Literatura

“Cinco sentidos” (concurso de relatos breves San Valentín 2014)

Era casi la hora. No es que ella llegara tarde, es que él se había adelantado. La ilusión, la esperanza, el deseo de verla, se había tornado insufrible. Estaba vestido y acicalado con esmero, aunque para ello se había probado mil camisas distintas. Enervado por las prisas, a todas luces injustificadas, se había apresurado a acudir al restaurante del hotel en donde habían quedado a las diez. Faltaban casi quince minutos y él ya llevaba otros tantos allí, esperando con el mudo acompañamiento de un vino.
Y apareció. Como un ángel entró en el restaurante envuelta en un precioso vestido de satén. Al reconocerle, sonrió, y a él le pareció que un peso enorme se le apoyaba en el pecho y le dificultaba la respiración. Las mariposas de la barriga volvieron a visitarle, como durante tanto tiempo atrás frente a la pantalla. Pero ahora era real, estaba ahí, frente a él. El miedo a no gustarle, aunque se conocían de sobra por la webcam, pasó un momento frente a él; pero se desvaneció en cuanto ella sonrió con su preciosa y perfecta boca. El restaurante de ese hotel costero de Alicante iba a ser el punto de encuentro entre la sevillana y el oscense. Hacer coincidir las vacaciones de los dos en el mismo punto había sido una gran idea.

Un momento de duda le asaltó ¿Darle la mano? ¿Un beso en la mejilla? Ella decidió por los dos abrazándose a él al tiempo que decía su nombre. El olor de su pelo lo trastornó por un instante. Su cuerpo, menudo y esbelto cabía entre sus brazos y se acoplaba a la perfección mientras sentía los brazos de ella en torno a él. El camarero, prudente, a cierta distancia de la escena, les preparó la mesa en un rincón con vistas al Mediterráneo y el ventanal ligeramente entreabierto para que la suave y fresca brisa marina llenase la estancia con aromas salados y murmullos de espumas rompiendo sobre la roca.

El cava, helado, fue una bendición. Era el acompañante ideal para toda la cena y para los amantes al fin encontrados. La conversación salía fluida, nerviosa, alegre. La risa de ella tenía ese cascabel que a él le había enamorado; pero sin auriculares era, aunque pareciese imposible, mejor aún. No se cansaba de mirarla. Era perfecta y estaba ahí, por él. En un momento dado, al ir a coger un panecillo del cesto, sus manos se encontraron. La quemazón fue inmediata. Una corriente de calor lo embargó. Volvió su mano para asir la de su compañera que, risueña, lo dejaba hacer. Acarició sus finos y largos dedos. Notó la calidez y la tersura de su piel sedosa. Ya no se soltaron la mano. El crujiente volován de salmón desconocería lo que era un cuchillo pasando a ser una suerte de bocadillo. Cuántos brindis ¿Dos? ¿Cien? Los enamorados aprovechaban cada bocado y cada trago para celebrar las mil anécdotas que por la red se habían producido a lo largo de esos casi diez meses que se conocían.

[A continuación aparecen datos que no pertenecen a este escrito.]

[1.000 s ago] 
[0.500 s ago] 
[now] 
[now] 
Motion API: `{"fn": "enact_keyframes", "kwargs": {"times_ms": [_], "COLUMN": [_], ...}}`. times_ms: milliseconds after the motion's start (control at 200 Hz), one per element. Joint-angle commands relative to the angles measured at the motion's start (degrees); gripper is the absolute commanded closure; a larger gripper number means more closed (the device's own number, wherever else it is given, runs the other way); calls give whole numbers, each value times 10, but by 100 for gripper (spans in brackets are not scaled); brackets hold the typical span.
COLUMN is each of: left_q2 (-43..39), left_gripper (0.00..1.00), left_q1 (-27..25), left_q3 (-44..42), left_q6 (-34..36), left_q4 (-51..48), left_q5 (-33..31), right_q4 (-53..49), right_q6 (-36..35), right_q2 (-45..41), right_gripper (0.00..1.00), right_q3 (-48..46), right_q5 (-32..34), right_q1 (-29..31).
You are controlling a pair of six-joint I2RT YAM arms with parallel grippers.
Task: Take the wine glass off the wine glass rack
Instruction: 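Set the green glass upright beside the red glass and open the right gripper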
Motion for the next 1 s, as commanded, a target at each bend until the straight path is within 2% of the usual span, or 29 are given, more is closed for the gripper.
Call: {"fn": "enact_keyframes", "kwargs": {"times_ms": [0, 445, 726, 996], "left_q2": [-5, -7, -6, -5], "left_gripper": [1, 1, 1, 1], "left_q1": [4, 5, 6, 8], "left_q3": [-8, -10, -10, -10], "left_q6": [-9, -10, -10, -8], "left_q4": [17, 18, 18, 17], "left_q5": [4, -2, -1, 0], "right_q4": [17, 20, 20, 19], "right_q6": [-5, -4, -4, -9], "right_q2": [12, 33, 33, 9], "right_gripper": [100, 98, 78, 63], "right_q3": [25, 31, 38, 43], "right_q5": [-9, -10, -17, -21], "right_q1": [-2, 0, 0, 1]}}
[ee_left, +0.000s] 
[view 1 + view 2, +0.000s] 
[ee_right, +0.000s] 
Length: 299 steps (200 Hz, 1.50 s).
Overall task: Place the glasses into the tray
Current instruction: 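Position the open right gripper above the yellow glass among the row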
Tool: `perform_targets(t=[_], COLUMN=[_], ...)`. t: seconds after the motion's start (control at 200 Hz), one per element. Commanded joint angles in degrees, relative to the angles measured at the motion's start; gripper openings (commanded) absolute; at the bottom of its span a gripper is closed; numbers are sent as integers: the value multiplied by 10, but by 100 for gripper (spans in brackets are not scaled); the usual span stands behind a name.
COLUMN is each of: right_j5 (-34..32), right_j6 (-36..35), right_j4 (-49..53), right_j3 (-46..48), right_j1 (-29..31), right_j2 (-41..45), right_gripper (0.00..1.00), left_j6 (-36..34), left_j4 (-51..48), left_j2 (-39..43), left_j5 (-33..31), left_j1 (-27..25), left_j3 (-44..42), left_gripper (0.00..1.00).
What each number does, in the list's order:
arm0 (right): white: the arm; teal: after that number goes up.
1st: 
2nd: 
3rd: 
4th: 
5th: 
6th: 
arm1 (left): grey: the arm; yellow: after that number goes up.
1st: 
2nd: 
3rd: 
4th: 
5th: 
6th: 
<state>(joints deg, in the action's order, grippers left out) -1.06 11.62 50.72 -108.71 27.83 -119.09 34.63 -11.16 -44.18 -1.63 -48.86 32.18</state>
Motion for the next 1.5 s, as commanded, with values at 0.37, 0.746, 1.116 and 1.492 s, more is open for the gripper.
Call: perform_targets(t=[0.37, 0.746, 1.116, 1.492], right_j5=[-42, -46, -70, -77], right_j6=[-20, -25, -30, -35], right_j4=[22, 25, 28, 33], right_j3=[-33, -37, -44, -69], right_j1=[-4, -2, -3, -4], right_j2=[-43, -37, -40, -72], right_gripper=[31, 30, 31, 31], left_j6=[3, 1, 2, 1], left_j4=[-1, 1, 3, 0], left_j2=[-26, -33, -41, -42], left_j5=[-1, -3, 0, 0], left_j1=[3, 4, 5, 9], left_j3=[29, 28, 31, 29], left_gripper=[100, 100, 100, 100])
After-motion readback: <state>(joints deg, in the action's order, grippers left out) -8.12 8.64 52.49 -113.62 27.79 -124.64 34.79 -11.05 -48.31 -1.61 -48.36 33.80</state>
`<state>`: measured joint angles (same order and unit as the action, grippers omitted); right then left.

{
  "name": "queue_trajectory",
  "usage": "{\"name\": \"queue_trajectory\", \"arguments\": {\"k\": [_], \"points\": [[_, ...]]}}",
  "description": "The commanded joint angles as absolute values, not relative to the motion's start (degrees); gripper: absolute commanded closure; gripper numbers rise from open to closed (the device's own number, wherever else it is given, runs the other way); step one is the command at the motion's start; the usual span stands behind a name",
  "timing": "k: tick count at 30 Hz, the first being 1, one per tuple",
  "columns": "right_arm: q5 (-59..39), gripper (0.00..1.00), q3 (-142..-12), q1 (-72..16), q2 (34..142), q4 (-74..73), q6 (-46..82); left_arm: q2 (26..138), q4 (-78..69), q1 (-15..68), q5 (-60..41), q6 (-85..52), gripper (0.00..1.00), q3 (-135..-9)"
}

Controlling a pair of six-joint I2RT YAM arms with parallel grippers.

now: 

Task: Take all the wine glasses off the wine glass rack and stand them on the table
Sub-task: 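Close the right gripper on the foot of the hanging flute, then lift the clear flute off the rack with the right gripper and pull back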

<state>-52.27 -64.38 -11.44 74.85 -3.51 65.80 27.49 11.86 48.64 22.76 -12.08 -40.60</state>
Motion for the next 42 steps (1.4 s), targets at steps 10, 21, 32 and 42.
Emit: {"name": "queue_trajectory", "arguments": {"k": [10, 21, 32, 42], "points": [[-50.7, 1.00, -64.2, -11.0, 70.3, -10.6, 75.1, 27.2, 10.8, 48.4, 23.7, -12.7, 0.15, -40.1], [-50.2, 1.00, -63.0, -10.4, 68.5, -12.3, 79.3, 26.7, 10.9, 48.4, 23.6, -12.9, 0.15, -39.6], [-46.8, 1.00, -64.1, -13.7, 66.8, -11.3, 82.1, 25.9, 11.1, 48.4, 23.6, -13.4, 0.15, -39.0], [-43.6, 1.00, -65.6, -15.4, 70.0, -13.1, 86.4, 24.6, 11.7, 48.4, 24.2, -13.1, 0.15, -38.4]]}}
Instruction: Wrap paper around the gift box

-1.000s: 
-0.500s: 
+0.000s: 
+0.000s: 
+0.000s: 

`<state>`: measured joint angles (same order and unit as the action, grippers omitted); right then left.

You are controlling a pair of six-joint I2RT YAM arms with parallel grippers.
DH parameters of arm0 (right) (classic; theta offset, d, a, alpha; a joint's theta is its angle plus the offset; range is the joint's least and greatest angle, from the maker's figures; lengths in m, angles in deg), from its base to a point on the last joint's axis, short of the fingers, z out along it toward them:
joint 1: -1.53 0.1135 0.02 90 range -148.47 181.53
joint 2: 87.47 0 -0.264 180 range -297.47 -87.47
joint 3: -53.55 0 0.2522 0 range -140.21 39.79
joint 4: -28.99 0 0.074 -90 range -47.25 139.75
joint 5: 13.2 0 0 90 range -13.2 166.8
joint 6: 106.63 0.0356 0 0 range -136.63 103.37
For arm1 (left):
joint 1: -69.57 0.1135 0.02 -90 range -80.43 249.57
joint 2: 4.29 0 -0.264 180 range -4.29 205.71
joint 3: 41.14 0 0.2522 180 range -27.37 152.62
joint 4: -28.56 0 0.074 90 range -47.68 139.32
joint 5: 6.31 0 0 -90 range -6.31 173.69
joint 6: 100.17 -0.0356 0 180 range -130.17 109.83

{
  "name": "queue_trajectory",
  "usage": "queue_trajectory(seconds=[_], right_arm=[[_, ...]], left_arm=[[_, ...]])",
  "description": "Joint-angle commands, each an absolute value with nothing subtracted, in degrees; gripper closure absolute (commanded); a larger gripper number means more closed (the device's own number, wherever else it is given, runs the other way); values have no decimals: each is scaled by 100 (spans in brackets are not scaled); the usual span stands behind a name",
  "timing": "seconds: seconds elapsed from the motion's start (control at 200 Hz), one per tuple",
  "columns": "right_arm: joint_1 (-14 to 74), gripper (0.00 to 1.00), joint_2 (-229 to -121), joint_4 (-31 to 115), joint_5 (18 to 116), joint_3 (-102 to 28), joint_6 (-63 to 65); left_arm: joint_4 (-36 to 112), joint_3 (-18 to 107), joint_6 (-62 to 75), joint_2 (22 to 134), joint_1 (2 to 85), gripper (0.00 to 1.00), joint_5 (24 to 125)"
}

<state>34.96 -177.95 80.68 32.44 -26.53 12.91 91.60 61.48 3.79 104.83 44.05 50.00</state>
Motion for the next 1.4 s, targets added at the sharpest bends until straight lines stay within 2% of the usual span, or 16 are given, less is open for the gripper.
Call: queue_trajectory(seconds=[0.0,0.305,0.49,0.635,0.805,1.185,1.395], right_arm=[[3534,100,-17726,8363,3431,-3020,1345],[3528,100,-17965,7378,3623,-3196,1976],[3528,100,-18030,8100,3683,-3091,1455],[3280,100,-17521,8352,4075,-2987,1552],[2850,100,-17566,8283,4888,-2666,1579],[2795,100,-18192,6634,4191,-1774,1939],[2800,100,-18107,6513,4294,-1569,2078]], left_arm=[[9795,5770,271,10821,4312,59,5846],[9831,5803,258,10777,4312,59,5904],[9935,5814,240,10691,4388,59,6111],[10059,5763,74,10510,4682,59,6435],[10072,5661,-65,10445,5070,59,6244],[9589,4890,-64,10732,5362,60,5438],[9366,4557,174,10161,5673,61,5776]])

El postre llegó mientras un temor le acometía. Al fin se conocían. La barrera dictatorial de los dos sentidos del ordenador, oído y vista, se había transformado en esa mágica noche. Había pasado de tener su imagen y su voz, a disfrutar de su aroma y el tacto de su piel. Sólo faltaba un sentido por explorar. En un arrebato, mientras ella le miraba con esos inmensos ojos de miel y almendras, se levantó y acercándose, sin mediar palabra, la besó, tierna, dulcemente. Su boca sabía a manzanas, a crema con el fondo fresco del cava…. a gloria. El sentido del gusto, el que más anhelaba, ya era suyo también.

Cesó el beso mordiéndole ligeramente el labio inferior al separarse, como queriendo asirse a ella que, con los ojos cerrados y el cuello erguido, parecía haberse transportado. Nunca le pareció más bella.

Ella se disculpó, arrebolada, dirigiéndose al tocador de la entrada del hotel.

Tardaba ¿Se había sobrepasado? ¿Estaría enfadada? Parecía que le había gustado; pero… ¿No sería una percepción de él? Casi maldiciéndose por su impulso, pidió desolado la cuenta al camarero.

–La señora ha dicho que la cargue a su suite y me ha pedido que le recuerde subirse una botella de cava –dijo mientras dejaba en la mesa el vino espumoso junto a la tarjeta electrónica de entrada de una habitación.